Penerima BST Sakit, Petugas Akan Antar Bantuan ke Rumah

0
84
bhasafm
Penerima Bantuan BST sakit akan diantar langsung ke rumah (Foto: Zaini Zain)

Situbondo- Penyaluran Bantuan Sosial Tunai (BST) kepada 39.966 Keluarga Penerima Manfaat (KPM) akan berlangsung hingga 8 Juli 2021 mendatang. Kalau ada penerima sakit dan tak bisa mengambil bantuan, petugas PT Pos Indonesia sebagai operator penyalur bantuan akan mengantarkannya langsung ke rumah.

Koordinator penyaluran BST PT Pos Indonesia, Irfan Djunaidi, mengatakan, pencairan BST akan dilakukan setiap hari. Berdasarkan hasil koordinasi dengan aparat kepolisian, pencairan akan dilakukan di setiap dusun untuk mencegah terjadinya kerumunan.

“Kami di PT Pos mendapat tugas dari Kemensos menyalurkan bantuan. Kalau ada penerima sakit petugas kami akan mengantarkannya ke rumah,” ujarnya, Sabtu, 24 Juli 2021.

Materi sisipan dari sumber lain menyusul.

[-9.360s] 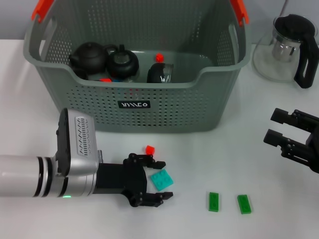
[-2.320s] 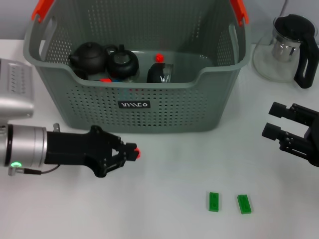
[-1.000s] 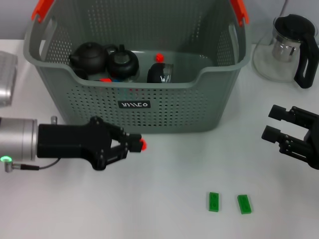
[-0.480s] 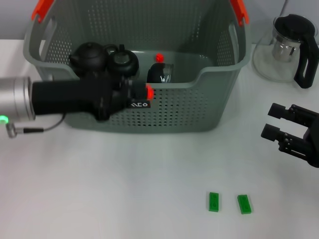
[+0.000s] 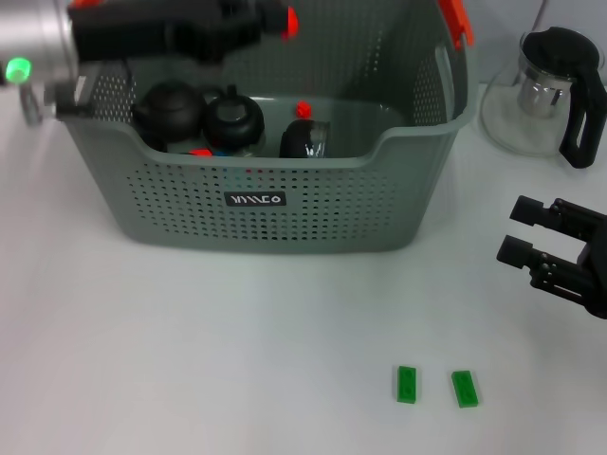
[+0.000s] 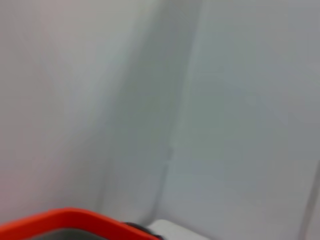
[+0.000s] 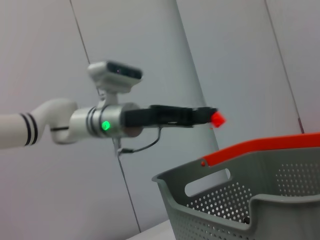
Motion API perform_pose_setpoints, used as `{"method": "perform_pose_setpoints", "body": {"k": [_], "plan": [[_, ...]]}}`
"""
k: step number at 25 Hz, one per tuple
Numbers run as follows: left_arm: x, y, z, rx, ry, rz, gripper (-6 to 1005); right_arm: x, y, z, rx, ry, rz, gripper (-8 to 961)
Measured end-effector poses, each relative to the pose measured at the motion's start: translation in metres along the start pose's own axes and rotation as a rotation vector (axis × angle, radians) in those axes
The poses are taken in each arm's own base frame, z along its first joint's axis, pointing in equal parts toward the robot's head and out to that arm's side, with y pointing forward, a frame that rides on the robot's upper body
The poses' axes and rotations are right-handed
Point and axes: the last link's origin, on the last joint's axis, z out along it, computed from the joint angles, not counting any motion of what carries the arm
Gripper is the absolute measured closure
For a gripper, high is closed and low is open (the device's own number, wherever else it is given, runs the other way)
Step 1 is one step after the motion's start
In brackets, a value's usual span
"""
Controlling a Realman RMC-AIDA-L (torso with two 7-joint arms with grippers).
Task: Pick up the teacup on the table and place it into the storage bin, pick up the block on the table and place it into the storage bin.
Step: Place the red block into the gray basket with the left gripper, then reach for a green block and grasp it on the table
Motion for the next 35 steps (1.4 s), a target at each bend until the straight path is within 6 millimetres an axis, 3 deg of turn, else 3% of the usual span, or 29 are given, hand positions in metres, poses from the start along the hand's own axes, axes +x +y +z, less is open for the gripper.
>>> {"method": "perform_pose_setpoints", "body": {"k": [4,7,10,15,19,23,27,28,30,35], "plan": [[0.014,-0.014,0.011,0.086,-0.078,-0.020,890,0.000,0.000,0.001,-0.001,0.001,0.001,284],[0.022,-0.028,0.026,0.215,-0.242,0.033,890,0.001,0.000,0.001,-0.003,0.003,0.001,284],[0.019,-0.031,0.034,0.289,-0.344,0.072,894,0.001,0.001,0.001,-0.003,0.001,0.002,285],[0.011,-0.028,0.042,0.332,-0.449,0.109,814,0.001,0.001,0.001,-0.004,0.001,0.002,285],[0.027,-0.016,0.031,0.293,-0.264,0.087,750,0.001,0.001,0.001,-0.004,0.000,0.002,285],[0.037,-0.002,-0.011,0.204,0.079,0.040,615,0.000,0.001,0.002,-0.005,-0.008,-0.004,284],[0.014,0.015,-0.059,0.039,0.391,-0.007,473,0.001,0.001,0.003,-0.001,-0.009,-0.008,285],[-0.004,0.023,-0.075,-0.023,0.454,0.016,452,0.001,0.001,0.004,0.000,-0.009,-0.009,285],[-0.014,0.028,-0.080,-0.046,0.470,0.048,409,0.001,0.001,0.005,-0.003,-0.007,-0.009,285],[-0.084,0.055,-0.078,-0.104,0.221,0.155,301,0.003,0.004,0.005,-0.017,0.000,-0.006,284]]}}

Irfan menambahkan, untuk penerima bantuan meninggal dunia, bantuan bisa diterima ahli waris yang tercatat dalam Kartu Keluarga (KK). Begitu pun dengan penerima yang sakit dapat diwakilkan kepada ahli waris yang tercatat di dalam KK. Bantuan akan dikembalikan ke kas Negara, kalau penerima meninggal dan ternyata tak memiliki ahli waris.

BACA JUGA :  Dipicu Rebutan Pacar, Belasan Remaja Terlibat Tawuran

“Ada dua alasan gagal bayar dan uang bantuan  dikembalikan ke kas negara, yakni penerima meninggal dunia dan tidak memiliki ahli waris yang tercatat dalam satu KK, serta penerima pindah alamat yang tidak jelas,”  ujarnya.

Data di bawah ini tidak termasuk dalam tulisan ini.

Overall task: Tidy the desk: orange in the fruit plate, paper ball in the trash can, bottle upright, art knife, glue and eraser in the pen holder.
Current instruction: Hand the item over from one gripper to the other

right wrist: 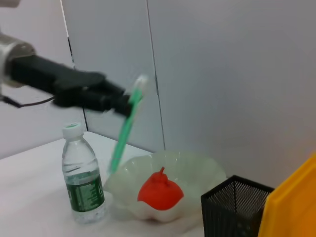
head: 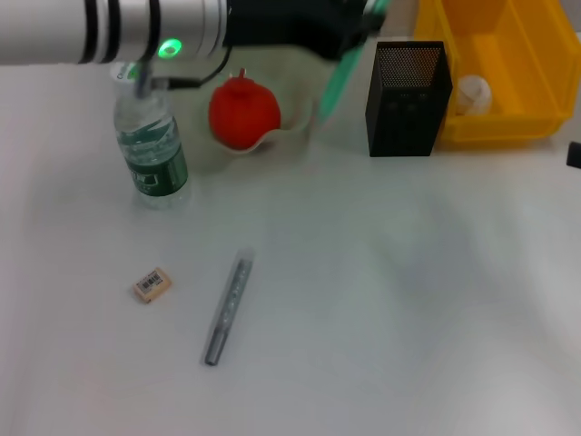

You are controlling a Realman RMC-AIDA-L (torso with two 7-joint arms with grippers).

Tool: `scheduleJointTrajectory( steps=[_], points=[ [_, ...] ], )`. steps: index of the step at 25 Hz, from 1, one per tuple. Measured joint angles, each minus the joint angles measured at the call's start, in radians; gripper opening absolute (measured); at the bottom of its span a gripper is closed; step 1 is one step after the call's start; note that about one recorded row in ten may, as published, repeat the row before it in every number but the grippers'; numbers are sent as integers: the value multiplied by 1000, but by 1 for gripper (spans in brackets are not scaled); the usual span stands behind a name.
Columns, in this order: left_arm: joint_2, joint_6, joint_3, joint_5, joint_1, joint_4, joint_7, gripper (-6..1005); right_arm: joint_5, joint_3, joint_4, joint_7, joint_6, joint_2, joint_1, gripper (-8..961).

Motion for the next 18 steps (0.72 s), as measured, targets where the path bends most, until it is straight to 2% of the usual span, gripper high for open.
scheduleJointTrajectory(
  steps=[3,4,5,7,8,9,10,11,14,18],
  points=[
    [0,0,0,0,0,0,0,192,-2,1,-2,0,-2,1,-10,789],
    [-2,-148,4,-173,-37,-132,146,193,-3,1,-2,0,-2,2,-15,789],
    [-5,-215,6,-332,-87,-260,273,193,-4,1,-2,0,-3,4,-20,789],
    [-5,-215,6,-332,-87,-260,273,193,-4,1,-1,0,-3,5,-22,789],
    [-7,-251,15,-472,-139,-377,380,194,-4,0,-1,0,-3,6,-24,788],
    [-7,-256,19,-490,-149,-396,395,194,-5,-1,1,-3,-3,6,-24,788],
    [-8,-277,40,-593,-191,-483,470,194,-8,-5,5,-5,-3,7,-25,788],
    [-8,-277,40,-593,-191,-483,470,194,-8,-5,5,-5,-3,7,-25,788],
    [-8,-309,80,-703,-237,-566,547,195,-10,-7,8,-6,-2,9,-24,788],
    [-8,-333,126,-807,-254,-607,593,196,8,0,16,-7,23,22,-11,788]
  ],
)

Dijelaskan, penerima Bantuan Sosial Tunai (BST) di Situbondo bertambah sebanyak 4 Keluarga Penerima Manfaat (KPM). Data penerima BST kali ini mengacu pada data pertama yaitu sebanyak 39.966 KPM. Setiap penerima akan menerima bantuan dua bulan yaitu Mei dan Juni sebesar 600 ribu.

“Setiap bulannya bantuan yang diterima Rp. 300 ribu. Karena pencairan kali ini double maka bantuan diberikan dua bulan yaitu Rp. 600 ribu,” terangnya.